How to use graph-tool on a mounted drive using WSL
Two of the biggest pains of being a data scientists is having problems
installing a specific package or tool, and having problems with
accessing data. This post will walk you through the process of
installing the Python network library graph-tool
on a
Windows machine using Windows Subsystem for Linux (WSL), and
how to run a jupyter notebook in a network drive.

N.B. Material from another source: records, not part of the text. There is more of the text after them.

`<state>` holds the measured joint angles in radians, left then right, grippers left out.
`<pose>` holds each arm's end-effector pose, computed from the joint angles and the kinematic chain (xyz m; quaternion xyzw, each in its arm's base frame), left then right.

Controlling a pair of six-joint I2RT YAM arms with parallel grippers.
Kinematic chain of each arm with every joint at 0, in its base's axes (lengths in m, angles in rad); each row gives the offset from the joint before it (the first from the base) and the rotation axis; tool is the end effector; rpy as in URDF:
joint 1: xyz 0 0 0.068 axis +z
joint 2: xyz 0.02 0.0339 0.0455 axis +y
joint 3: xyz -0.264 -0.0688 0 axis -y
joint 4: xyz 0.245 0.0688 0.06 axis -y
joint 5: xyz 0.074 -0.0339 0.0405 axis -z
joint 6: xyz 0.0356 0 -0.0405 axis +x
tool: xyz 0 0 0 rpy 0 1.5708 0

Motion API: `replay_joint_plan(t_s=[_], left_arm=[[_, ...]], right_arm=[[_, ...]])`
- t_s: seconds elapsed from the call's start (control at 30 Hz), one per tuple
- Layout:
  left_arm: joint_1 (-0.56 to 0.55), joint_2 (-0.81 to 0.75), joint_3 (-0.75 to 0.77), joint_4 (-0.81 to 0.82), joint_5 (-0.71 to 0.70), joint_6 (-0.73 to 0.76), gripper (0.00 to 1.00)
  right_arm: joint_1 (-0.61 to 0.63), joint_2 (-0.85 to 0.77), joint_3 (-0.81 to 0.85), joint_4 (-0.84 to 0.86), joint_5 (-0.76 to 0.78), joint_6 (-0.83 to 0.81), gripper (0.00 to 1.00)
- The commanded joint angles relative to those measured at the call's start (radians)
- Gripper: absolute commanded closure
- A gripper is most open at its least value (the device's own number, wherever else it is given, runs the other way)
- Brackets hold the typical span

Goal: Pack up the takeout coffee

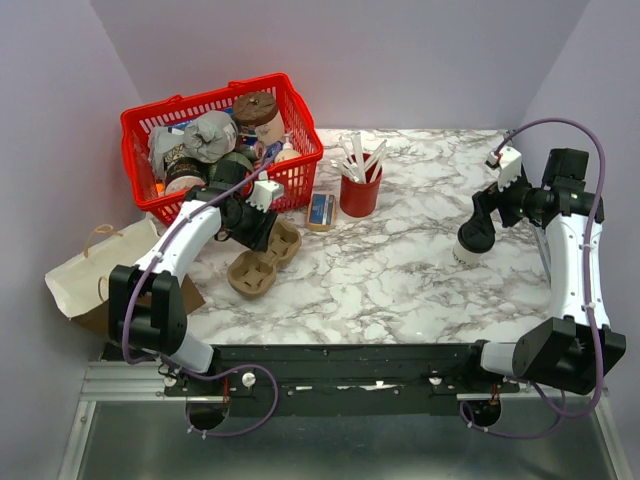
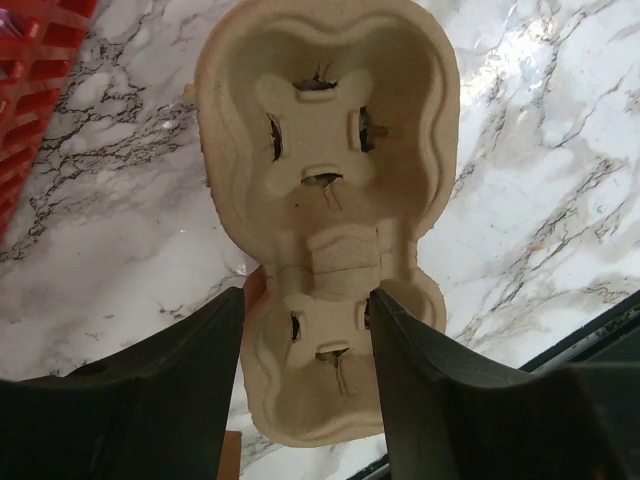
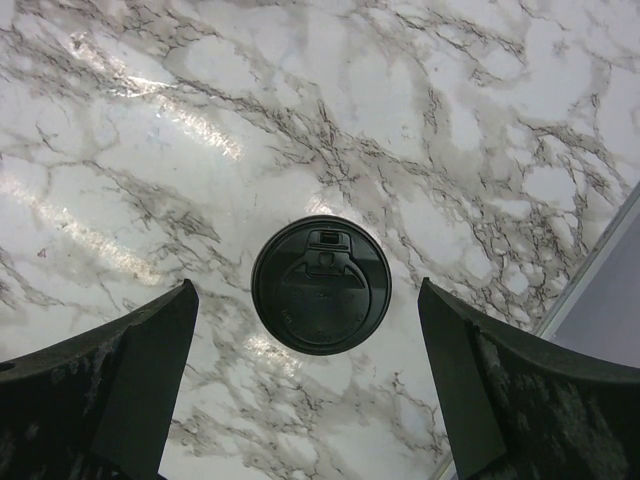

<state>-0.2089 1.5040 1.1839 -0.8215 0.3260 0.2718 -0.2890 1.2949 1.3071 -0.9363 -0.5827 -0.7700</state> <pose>0.2898 -0.0731 0.2588 0.2631 0.9282 -0.1519 0.2150 0.2498 -0.0538 0.3477 -0.3050 0.8603 0.0813 0.4002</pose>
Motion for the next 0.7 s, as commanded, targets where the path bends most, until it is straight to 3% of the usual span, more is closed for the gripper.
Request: replay_joint_plan(t_s=[0.0, 0.33, 0.67], left_arm=[[-0.036, 0.018, 0.045, -0.082, -0.064, 0.003, 0.38], [-0.075, 0.061, 0.045, -0.061, -0.091, -0.023, 0.36], [-0.103, 0.094, 0.049, -0.065, -0.087, -0.023, 0.42]], right_arm=[[0.007, -0.034, -0.006, -0.009, -0.028, 0.029, 0.00], [0.008, -0.037, -0.019, -0.009, -0.028, 0.029, 0.00], [0.010, -0.031, -0.025, -0.009, -0.037, 0.029, 0.00]])
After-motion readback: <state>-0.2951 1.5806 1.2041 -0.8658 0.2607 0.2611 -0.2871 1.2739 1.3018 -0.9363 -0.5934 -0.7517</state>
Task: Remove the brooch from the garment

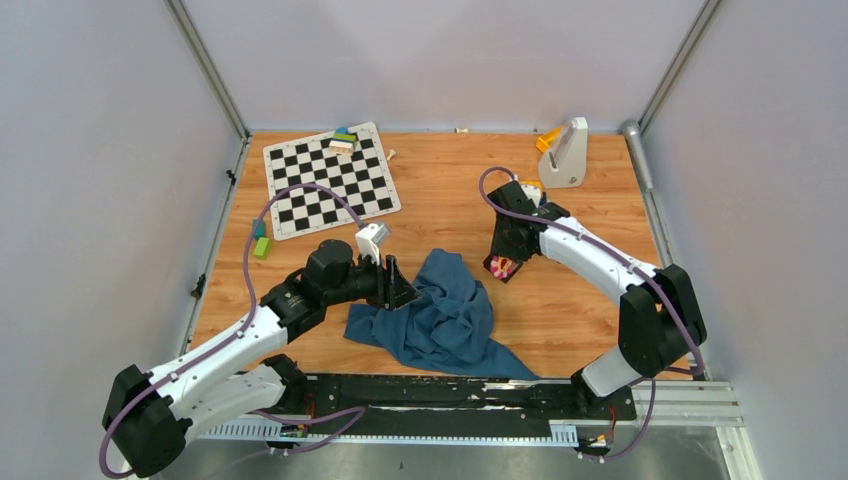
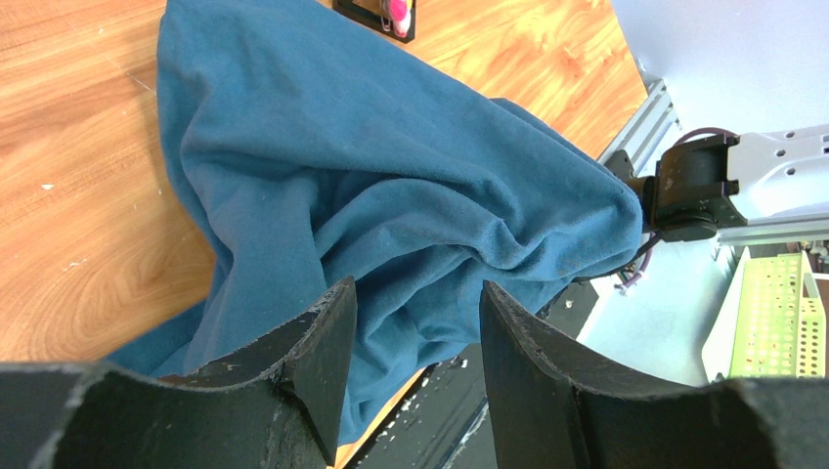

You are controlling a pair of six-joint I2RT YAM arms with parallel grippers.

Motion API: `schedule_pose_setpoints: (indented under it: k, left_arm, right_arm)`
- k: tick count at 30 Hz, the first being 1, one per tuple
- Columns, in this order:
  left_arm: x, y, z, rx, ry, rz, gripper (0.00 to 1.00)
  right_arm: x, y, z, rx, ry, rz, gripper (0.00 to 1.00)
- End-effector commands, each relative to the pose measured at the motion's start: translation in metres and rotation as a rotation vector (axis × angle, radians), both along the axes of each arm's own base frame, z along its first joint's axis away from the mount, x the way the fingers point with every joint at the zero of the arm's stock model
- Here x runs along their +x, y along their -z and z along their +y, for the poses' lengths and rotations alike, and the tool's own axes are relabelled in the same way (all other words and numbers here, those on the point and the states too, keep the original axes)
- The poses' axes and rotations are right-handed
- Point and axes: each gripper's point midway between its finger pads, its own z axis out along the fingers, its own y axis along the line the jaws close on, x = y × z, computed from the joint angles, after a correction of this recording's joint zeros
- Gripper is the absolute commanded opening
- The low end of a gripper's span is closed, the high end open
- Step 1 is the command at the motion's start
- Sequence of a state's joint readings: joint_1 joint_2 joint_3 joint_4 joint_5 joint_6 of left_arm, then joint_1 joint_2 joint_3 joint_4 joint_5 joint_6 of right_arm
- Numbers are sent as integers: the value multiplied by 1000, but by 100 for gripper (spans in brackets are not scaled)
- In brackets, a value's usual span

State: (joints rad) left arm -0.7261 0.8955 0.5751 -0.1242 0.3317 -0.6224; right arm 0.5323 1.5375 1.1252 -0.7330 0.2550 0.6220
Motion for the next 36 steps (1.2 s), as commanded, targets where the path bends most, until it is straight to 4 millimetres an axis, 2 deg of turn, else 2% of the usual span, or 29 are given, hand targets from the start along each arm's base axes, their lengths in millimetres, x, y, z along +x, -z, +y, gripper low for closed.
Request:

The blog post will as such walk you through the following steps:
- Install Ubuntu with WSL
- Mount a network drive from your local machine to the Ubuntu
- Install and configure miniconda as the python environment and package manager on Ubuntu
- Install graph-tool (and the hSBM-TM package)
Motivation
Many a battle have been fought trying to make the
graph-tool
library accessable on Windows OS. Two things
make the library attractive for data scientists working with network
graphs in Python: 1) The core data structures and algorithms are
implemented in C++, boosting the performance significantly when working
with large networks compared to other libraries. 2) The library provides
many advanced methods for manipulating and analysing networks, including
sofisticated statistical methods such as Stochastic Block
Modelling (SBM).
The library is however also notoriously difficult to install on a machine with Windows OS. Having done it once on docker, we recently faced the challenge of making it work on a another Windows machine, and opted for the Linux installation this time, utalizing the possibility of installing Ubuntu with WSL. To top it off, we had to conduct our analysis on a network drive, ensuring compliance with GDPR.
Install WSL
Install Ubuntu as a WSL through the Windows Store: https://www.microsoft.com/en-us/p/ubuntu-2004-lts/9n6svws3rx71
After installing Ubuntu, and running it you will see a new terminal. This is how you interact with the operating system, and if the first time you run it you will be prompted to set a user name and password.
Mount the network drive
Per default, your systems local drive is mounted to WSL in the location /mnt/c. Through this you can acess your local files.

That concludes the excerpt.